I think if you stipulate what would you do given 1-3 are true then EDT, CDT and FDT collapse into each other in terms of what they advise. What you decide is not what you will do at a given time t, but rather the principles you will follow at all times t, and finding out these principles is what cause Omega's prediction, therefore the decision (setting ones principles, programming oneself) is causal of the appearance of the money, so deciding to be a one boxer (in the range of Newcomb's problems that meet requirements 1-3) causes the million dollars to be present and so is causal and that is how you should program yourself according to CDT. Likewise the Evidential decision theorist will see that the best evidence of the million dollars being there in such cases would be that you programmed oneself to one-box in such cases so it advises you to do that.
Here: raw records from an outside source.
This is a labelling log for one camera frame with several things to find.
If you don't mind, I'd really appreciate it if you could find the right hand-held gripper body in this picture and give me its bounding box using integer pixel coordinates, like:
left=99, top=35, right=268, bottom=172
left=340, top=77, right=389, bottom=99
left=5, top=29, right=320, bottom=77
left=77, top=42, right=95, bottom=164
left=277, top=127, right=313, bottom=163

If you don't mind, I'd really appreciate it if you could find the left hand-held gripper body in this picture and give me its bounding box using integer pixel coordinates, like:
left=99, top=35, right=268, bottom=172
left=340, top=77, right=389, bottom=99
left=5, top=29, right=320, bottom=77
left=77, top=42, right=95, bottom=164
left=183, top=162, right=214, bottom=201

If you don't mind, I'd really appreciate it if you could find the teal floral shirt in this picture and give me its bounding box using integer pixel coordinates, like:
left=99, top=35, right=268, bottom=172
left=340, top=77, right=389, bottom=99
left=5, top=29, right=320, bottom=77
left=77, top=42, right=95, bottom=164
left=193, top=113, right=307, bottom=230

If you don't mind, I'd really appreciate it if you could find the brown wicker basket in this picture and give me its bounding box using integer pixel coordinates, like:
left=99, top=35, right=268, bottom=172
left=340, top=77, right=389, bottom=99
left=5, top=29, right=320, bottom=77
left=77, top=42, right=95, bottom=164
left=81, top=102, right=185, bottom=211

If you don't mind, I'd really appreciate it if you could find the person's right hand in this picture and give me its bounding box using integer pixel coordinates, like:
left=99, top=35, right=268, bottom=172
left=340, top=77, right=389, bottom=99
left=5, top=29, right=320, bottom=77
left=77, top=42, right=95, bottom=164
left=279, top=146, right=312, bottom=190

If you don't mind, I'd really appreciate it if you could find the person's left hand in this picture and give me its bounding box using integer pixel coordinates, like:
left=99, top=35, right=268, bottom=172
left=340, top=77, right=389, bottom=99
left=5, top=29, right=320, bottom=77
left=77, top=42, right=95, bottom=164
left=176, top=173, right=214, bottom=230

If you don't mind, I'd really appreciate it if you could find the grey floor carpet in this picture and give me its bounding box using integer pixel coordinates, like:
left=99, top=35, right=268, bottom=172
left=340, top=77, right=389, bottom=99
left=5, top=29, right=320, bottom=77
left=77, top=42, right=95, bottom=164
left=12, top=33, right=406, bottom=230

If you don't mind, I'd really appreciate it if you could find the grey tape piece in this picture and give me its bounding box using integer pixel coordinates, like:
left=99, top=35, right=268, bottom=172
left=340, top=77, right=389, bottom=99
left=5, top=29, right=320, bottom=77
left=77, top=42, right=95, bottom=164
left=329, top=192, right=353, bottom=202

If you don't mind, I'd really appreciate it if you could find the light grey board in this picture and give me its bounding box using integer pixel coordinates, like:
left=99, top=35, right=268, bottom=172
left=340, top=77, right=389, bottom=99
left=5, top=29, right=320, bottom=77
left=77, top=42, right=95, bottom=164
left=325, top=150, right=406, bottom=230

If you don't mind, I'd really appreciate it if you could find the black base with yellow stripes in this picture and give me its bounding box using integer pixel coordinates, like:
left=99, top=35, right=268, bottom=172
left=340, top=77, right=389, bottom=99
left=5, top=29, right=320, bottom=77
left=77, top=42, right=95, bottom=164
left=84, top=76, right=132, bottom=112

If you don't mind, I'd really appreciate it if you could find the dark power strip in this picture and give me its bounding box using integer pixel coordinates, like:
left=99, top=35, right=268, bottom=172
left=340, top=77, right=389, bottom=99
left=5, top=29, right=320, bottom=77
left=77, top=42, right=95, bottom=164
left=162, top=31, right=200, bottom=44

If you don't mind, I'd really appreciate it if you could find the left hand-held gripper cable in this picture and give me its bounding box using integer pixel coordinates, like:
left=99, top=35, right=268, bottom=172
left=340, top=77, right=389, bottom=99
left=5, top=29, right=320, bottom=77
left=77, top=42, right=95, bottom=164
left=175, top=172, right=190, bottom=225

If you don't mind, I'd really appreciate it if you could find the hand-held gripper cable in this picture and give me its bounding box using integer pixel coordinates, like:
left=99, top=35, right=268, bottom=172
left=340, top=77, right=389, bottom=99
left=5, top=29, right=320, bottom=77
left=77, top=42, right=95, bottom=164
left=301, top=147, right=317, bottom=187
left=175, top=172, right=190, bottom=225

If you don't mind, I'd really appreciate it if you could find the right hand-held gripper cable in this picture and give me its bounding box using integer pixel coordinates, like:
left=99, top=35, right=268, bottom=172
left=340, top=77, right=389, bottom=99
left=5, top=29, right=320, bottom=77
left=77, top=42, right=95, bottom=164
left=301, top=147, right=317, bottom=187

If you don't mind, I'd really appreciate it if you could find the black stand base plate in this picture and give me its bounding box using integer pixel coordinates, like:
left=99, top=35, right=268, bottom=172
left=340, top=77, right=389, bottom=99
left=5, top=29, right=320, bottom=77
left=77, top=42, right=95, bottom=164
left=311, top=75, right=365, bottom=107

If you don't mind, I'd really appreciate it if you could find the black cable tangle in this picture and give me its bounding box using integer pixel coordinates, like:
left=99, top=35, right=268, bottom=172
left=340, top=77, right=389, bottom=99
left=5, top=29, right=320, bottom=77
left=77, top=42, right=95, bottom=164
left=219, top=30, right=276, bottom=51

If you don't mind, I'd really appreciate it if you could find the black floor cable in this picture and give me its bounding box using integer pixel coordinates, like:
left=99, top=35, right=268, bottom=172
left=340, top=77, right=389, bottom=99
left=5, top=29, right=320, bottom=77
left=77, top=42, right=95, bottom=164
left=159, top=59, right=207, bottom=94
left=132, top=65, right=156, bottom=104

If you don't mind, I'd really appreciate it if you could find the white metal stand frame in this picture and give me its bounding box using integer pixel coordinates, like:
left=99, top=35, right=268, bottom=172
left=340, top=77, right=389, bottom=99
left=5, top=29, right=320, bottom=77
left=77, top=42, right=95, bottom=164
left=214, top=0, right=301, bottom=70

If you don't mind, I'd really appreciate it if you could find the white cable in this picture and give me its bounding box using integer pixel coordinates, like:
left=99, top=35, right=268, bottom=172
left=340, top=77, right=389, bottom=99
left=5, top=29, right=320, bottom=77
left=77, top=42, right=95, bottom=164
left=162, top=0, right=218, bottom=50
I think one of the easiest to analyze and yet true to the spirt of Nozick's original presentation of Newcomb's problem is probably one that includes assumptions 1-3, but I don't know that it exhausts all possibly Newcomb Problem-type scenarios. I think there are plausible cases where Omega could be a completely exogenous predictor (indeed Nozick seems to broach one like that in his original presentation) and one would have to say either FDT does not apply or is simply wrong in those instances.

I'd say that assumptions 1-3 also suggest an upper bound on Omega's practical success in predicting far lower than 1 in a trillion, as in if someone built a robot to be either a 1 or 2 boxer then I think it would fail to do what it was programmed to do way more often than 1 in a trillion times and so even though you could predict what it should have done with very very high accuracy, it could not be with trillion-to-one accuracy in terms of what it actually does. If a robot would not be trillion-to-one reliable and so predictable then how could a prediction that relies on the warped wood of humanity to properly execute its principles be better?